Package comparisons: timing
For this set of growth standards, the Stata implementation for GIGS is the slowest at ~377 ms. Next is gigs for SAS, which is much faster at ~184 ms. The growthstandards and gigs packages are the fastest at ~73 ms and ~84 ms, respectively.
Package comparisons: numerical consistency
In our testing of the INTERGROWTH-21st Newborn Size
standards, we found that the implementation in
growthstandards does not perform coefficient
interpolation for the INTERGROWTH-21st Newborn Size standards
which utilise mu/sigma/nu/tau coefficients. Instead,
growthstandards uses round()
to round
non-integer gestational ages to the nearest value, then gets
mu/sigma/nu/tau coefficients for this rounded GA. This leads a
smaller-scale version of the z-scoring errors found by Kiger et
al. (2016) when not interpolating LMS coefficients in the WHO
standards.
weight_kg <- 3
gestage <- seq(274, 278, 0.5)
gigs <- gigs::value2centile(y = weight_kg, x = gestage, sex = "M",
family = "ig_nbs", acronym = "wfga")
gs <- growthstandards::igb_value2centile(val = weight_kg, gagebrth = gestage,
sex = "Male", var = "wtkg")
waldo::compare(gigs, gs / 100, x_arg = "gigs", y_arg = "growthstandards")
#> [1] " `gigs`: \033[90m0.254\033[39m \033[32m0.245\033[39m \033[90m0.236\033[39m \033[32m0.228\033[39m \033[90m0.220\033[39m \033[32m0.212\033[39m \033[90m0.204\033[39m \033[32m0.197\033[39m \033[90m0.189\033[39m\n`growthstandards`: \033[90m0.254\033[39m \033[32m0.254\033[39m \033[90m0.236\033[39m \033[32m0.220\033[39m \033[90m0.220\033[39m \033[32m0.220\033[39m \033[90m0.204\033[39m \033[32m0.189\033[39m \033[90m0.189\033[39m"
#> attr(,"max_diffs")
#> [1] 10
#> attr(,"class")
#> [1] "waldo_compare"
INTERGROWTH-21st Postnatal Growth standards
The IG-21st Postnatal Growth standards are implemented in
gigs for R and Stata, and in the growthstandards
package.

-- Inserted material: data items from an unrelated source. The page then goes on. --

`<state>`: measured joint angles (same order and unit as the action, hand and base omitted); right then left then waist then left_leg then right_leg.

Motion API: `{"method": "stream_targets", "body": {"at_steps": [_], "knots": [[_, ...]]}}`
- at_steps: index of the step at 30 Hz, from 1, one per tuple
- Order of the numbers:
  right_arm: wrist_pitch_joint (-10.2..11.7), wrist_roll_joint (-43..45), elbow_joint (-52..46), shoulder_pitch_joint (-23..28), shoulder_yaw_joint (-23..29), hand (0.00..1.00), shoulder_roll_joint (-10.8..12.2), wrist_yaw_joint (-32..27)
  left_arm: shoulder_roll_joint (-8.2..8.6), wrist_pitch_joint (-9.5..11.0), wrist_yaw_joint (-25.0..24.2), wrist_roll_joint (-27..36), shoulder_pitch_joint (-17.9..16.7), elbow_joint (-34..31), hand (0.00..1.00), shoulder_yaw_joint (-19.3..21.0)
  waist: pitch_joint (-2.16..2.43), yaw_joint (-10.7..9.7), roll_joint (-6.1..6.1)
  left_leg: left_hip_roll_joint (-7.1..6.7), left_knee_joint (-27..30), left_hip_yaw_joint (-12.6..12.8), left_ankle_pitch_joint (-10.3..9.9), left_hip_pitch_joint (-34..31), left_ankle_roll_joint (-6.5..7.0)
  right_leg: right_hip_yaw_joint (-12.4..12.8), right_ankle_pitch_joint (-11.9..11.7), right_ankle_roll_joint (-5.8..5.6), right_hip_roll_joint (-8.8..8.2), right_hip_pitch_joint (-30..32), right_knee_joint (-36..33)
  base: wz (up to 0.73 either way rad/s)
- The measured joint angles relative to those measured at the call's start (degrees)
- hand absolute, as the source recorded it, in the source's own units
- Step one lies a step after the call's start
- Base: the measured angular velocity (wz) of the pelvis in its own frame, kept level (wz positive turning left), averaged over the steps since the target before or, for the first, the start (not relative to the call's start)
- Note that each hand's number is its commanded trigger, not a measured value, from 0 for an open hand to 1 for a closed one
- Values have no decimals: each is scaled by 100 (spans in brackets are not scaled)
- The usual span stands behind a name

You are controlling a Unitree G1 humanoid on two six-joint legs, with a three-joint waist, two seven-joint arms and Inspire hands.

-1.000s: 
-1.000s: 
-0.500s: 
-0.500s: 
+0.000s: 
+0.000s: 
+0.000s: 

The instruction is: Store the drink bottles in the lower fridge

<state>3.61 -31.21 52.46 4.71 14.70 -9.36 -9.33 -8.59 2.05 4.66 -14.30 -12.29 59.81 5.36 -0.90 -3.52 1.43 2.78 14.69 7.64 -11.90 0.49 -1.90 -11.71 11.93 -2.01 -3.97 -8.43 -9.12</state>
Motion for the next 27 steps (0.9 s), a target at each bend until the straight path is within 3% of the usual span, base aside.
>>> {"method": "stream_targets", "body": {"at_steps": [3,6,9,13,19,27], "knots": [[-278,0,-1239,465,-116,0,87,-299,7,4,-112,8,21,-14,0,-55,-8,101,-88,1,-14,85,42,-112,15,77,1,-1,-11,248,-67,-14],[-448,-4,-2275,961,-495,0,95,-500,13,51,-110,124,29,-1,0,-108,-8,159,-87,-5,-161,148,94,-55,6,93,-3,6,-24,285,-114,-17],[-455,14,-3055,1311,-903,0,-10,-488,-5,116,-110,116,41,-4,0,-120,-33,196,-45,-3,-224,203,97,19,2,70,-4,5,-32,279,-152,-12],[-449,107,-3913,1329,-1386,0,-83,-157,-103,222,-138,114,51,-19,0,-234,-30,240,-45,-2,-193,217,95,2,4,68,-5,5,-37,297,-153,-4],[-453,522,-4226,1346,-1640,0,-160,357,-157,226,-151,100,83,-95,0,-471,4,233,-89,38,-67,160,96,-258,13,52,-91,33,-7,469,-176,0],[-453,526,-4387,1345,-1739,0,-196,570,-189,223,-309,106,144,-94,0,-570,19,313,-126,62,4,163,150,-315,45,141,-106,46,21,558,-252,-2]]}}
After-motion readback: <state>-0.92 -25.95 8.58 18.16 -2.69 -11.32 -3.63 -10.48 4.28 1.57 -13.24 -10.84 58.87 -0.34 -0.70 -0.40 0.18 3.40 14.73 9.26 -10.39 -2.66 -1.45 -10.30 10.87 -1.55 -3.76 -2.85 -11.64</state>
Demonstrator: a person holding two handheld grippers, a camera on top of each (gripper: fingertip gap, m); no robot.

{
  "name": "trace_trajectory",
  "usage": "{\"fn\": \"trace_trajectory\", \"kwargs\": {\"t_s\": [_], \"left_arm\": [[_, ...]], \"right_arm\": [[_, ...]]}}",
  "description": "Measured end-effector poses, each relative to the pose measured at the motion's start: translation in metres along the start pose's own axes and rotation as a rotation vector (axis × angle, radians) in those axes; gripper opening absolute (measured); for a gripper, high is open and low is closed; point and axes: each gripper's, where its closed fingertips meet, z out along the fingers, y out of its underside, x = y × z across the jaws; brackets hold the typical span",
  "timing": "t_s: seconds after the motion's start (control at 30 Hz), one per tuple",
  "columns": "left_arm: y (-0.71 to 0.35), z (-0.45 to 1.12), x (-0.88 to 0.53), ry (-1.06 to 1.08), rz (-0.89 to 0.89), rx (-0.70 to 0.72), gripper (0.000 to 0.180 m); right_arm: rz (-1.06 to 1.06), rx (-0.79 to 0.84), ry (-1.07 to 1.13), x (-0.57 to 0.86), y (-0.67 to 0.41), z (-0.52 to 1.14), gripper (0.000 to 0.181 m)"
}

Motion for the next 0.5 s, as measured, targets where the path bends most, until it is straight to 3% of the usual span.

Let’s make a new dataset, ds_ig_png
, which we will
use to benchmark these functions:
ac_ig_png <- "wfa"
ds_ig_png <- benchmark_dataset(n = 100000,
family = "ig_png",
acronym = ac_ig_png)
The first 10 rows of this dataset look like this:
ds_ig_png[1:10, ]
#> z x sex family acronym y
#> 1 0.17839158 58.40312 F ig_png wfa 6.5562438
#> 2 1.08068286 32.61149 F ig_png wfa 1.8816314
#> 3 -0.70269294 40.05188 M ig_png wfa 3.1214845
#> 4 0.09501730 32.00000 F ig_png wfa 1.4795115
#> 5 -0.44829268 28.00000 M ig_png wfa 0.7593354
#> 6 -0.35747447 45.00000 M ig_png wfa 4.3490091
#> 7 1.16612927 47.00000 F ig_png wfa 5.3082323
#> 8 -0.08746512 47.18337 M ig_png wfa 4.9659712
#> 9 -0.47685189 32.05188 M ig_png wfa 1.4834561
#> 10 0.80015420 27.40312 M ig_png wfa 0.8630054
Timing
R
bp_ig_png_r <- bench::press(
input_len = c(1, 1000, 10000, seq(25000, 100000, 25000)),
{
weight_kg <- ds_ig_png$y[1:input_len]
pma_weeks <- ds_ig_png$x[1:input_len]
pma_days <- (pma_weeks * 7)[1:input_len]
acronym <- ds_ig_png$acronym[1:input_len]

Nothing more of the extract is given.